Stored records
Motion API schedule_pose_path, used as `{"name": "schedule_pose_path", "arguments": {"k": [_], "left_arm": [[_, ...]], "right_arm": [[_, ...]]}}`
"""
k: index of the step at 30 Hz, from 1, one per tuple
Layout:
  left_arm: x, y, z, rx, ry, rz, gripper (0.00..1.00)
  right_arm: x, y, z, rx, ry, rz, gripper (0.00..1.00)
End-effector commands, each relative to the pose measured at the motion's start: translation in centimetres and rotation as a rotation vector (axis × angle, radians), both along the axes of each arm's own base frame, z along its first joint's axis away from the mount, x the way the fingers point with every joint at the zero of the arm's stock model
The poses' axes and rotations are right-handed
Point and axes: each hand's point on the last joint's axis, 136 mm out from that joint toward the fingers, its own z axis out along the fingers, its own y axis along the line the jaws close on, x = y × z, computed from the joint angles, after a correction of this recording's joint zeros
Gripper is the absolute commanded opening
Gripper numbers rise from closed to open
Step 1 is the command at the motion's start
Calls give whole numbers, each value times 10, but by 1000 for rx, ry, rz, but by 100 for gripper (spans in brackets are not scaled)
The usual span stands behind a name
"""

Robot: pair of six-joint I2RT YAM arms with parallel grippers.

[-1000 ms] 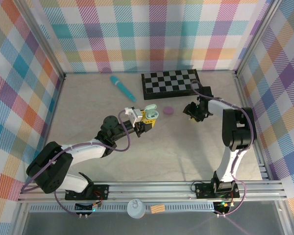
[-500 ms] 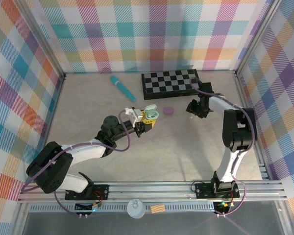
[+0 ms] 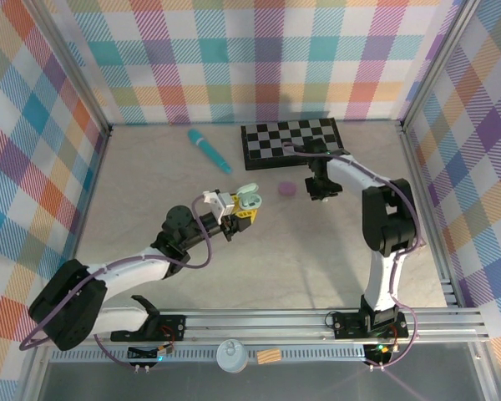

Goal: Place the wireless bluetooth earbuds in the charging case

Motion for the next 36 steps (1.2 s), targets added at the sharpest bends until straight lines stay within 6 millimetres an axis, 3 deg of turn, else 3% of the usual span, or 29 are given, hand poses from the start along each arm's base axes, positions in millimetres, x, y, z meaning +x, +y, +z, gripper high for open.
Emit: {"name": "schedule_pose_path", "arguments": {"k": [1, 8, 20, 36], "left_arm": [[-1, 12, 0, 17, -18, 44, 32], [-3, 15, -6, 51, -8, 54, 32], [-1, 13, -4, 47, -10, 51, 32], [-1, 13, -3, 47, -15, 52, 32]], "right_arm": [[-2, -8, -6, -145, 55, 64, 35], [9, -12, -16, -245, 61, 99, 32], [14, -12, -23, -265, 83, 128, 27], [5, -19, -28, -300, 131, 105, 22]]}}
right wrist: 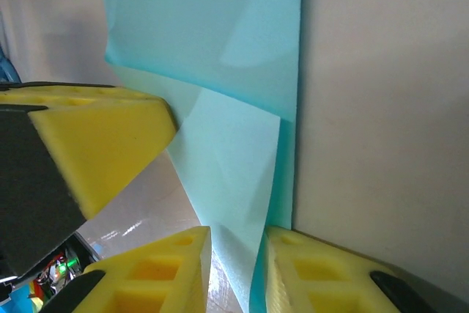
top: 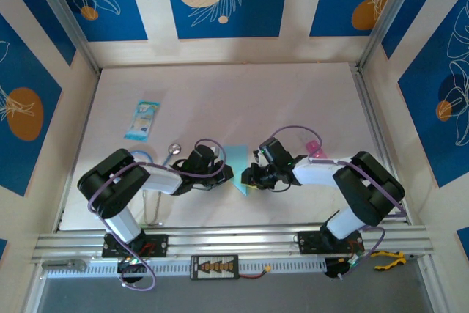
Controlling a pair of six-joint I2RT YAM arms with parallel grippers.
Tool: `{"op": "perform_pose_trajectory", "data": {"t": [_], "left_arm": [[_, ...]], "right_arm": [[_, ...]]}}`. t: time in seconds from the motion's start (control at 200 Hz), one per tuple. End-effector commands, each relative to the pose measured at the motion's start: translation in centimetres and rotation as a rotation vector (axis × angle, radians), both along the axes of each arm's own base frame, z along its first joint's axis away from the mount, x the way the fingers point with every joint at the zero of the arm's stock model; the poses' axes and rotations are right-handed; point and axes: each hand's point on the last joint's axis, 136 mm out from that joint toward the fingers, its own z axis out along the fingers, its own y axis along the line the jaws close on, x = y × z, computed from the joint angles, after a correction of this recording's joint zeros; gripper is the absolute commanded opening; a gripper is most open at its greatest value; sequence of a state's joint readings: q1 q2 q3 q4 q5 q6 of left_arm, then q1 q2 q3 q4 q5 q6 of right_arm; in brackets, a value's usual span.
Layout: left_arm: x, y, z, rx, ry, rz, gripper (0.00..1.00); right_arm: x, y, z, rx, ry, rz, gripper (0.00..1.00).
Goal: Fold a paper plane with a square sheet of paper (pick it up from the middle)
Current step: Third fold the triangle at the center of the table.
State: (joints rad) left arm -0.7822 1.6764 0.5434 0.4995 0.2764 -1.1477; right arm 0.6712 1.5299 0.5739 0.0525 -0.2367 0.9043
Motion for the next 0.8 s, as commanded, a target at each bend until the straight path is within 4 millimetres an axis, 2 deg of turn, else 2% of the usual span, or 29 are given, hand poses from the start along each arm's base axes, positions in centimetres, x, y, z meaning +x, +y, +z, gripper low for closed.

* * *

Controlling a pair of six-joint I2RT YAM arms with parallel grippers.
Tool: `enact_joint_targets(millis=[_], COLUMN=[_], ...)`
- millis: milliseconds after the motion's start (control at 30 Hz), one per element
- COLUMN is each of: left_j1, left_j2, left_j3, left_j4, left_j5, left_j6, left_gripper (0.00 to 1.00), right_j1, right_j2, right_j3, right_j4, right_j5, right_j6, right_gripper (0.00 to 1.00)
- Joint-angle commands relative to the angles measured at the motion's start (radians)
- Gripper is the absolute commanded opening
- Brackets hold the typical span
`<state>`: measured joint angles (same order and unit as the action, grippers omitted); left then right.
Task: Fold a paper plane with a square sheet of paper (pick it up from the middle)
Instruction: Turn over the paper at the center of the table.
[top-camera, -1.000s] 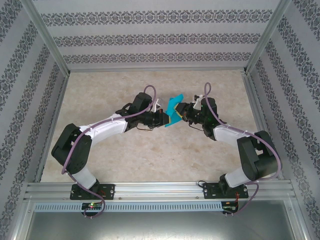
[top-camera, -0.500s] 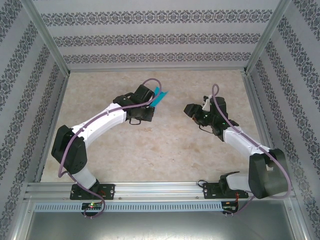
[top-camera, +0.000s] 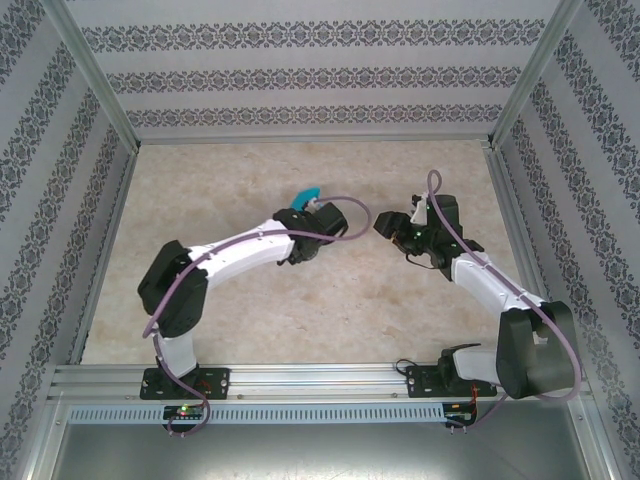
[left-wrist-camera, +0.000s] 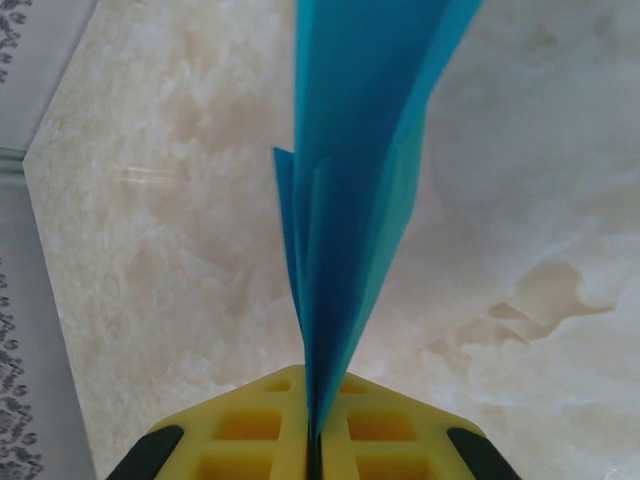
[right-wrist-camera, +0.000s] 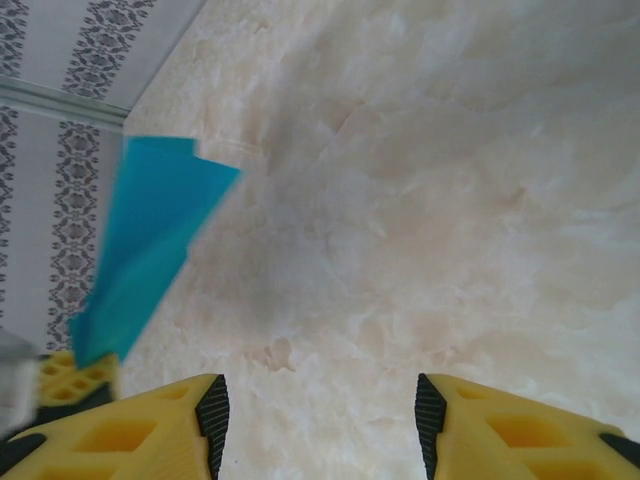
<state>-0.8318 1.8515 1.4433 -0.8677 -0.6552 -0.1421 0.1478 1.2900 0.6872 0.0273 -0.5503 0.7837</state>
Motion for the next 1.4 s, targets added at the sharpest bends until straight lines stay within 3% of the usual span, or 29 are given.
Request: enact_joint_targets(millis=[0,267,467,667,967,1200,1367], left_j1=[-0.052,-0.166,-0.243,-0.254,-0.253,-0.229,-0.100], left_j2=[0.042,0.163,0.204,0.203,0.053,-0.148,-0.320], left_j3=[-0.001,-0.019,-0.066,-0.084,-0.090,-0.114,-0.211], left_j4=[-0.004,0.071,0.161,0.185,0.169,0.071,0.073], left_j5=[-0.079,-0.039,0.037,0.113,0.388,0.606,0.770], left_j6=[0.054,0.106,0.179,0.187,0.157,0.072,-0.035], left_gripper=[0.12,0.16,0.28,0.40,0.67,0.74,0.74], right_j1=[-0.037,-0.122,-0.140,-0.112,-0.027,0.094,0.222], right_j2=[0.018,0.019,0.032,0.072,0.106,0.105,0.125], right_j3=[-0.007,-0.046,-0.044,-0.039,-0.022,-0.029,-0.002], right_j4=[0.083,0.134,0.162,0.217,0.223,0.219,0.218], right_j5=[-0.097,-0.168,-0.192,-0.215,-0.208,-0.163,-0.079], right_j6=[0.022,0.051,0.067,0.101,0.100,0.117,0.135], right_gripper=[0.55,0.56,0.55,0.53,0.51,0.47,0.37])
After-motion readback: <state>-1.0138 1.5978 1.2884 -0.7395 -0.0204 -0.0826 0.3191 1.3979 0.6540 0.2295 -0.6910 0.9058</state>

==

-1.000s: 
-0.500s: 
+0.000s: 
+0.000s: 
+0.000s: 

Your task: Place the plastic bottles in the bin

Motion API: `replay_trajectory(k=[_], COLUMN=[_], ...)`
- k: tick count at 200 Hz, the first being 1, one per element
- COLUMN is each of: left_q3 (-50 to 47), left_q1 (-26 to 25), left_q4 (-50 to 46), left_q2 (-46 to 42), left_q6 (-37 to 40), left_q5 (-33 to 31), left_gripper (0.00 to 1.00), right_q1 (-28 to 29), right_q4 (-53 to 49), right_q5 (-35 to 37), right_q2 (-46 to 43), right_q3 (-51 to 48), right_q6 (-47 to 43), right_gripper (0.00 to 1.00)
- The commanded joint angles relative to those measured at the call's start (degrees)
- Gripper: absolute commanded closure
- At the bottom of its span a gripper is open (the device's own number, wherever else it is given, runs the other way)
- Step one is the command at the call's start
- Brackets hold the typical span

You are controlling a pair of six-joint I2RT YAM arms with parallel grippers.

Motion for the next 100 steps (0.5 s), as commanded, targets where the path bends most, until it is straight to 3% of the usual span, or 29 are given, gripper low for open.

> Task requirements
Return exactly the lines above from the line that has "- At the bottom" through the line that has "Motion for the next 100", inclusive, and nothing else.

> Task answer
- At the bottom of its span a gripper is open (the device's own number, wherever else it is given, runs the other way)
- Step one is the command at the call's start
- Brackets hold the typical span

You are controlling a pair of six-joint I2RT YAM arms with parallel grippers.

Motion for the next 100 steps (0.5 s), as commanded, targets where the path bends most, until it is straight to 3% of the usual span, or 29 are given, gripper low for open.

Nothing more is required for this answer.